Many independent companies support the growth of short films in the media industry. In this post, I will be analysing the logos of some of these institutions and discovering what makes them unique and identifiable, while gaining inspiration for the short film logo that I hope to create.
The Sundance Institute logo resembles its company name as it consists of colours and shapes that are similar to that of a sun (yellow and a circle). The font is very plain and simple to avoid misinterpretation of the institution name. The name is also printed larger than the company type (institute) as this is irrelevant to its promotion. The word 'Sundance' extends the width of the circle in order to grab viewers eye and make the key identification of the company noticeable, thus making the logo successful. If the whole word was situated inside of the circle it would be a very small font, similar to that of the word 'institute', diminishing the focal point for the viewer. At a first glance, it appears that the circle is situated in the middle of the logo, but in fact, the composition of the logo is based around the symmetry/balance of the word 'Sundance'. The word is divided directly in the middle of the logo.
British Film Institute
The BFI logo separates its initials into 3 circular bubbles consisting of the complementary colours red, light blue and dark blue. I believe the red is resemblant of the 12A, 15 and 18 film certification/classification images, displaying the company's area of work. The logo uses an acronym instead of the full name of the company for easy identification when viewers briefly glance at the logo and for when a situation occurs where the company is given limited space to advertise itself. The phrase 'Film Forever' is displayed in a typewriter-like font with 'Film' being in bold, effectively distinguishing the company's area of work as one of the focal points are on this word and the font type signifies script writing.

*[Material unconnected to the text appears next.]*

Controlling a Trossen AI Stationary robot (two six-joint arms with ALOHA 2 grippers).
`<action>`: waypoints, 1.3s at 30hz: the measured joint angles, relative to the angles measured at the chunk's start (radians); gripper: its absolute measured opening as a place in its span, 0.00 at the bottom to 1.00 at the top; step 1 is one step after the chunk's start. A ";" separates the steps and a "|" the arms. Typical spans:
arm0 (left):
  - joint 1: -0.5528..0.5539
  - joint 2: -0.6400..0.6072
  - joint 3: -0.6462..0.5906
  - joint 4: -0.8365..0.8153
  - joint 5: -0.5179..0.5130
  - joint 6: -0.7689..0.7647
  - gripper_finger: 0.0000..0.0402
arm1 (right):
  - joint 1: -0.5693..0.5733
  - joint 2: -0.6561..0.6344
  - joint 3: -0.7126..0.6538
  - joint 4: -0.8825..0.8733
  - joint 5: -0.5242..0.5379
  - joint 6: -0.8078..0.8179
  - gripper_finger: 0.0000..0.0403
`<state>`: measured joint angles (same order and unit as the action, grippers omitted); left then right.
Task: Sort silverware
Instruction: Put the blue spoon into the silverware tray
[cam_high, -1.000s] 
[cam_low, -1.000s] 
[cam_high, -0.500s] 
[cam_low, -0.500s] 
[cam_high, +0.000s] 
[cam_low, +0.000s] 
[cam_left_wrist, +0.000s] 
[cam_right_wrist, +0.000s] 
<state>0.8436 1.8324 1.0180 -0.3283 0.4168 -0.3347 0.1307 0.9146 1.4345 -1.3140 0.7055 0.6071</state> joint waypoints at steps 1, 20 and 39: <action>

This company's logo is similar to the previous logos analysed in its simplicity. The font is very bold and clear and, unlike the previous logos, each word is of equal size. The text is aligned right, mimicking the shape of an industrial filmmaking camera. The logo is monochrome, making the contrast between the white background and the black company name stark. The use of one colour makes the text more readable. I believe this logo isn't successful as although the composition of the institution name is relevant to film, the common consumer would not notice this. Logos are produced and exhibited to deliver information about a company quickly, but from glancing at this logo the consumer may not be able to grasp this. In addition, the bubble-like feature making up the right-hand border of the logo is quite random and doesn't depict the institution's purpose. However, some can argue that the circular shapes aren't supposed to have any specific meaning, signifying how contemporary this company's products are.
Institute of Contemporary Arts
British Council Film
This institution's purpose is to 'link UK film and filmmakers to new international audiences'. Like the logo shown prior to this one, the British Council Film logo is also monochrome. The text is displayed in a clean font, with the left-hand side of the logo reading 'British Council' in bold and the right-hand side reading 'Film' in a normal style. This indicates the specific division/sector of the company as the British Council serves education and the society as well as the arts and successfully portrays its role within the film industry.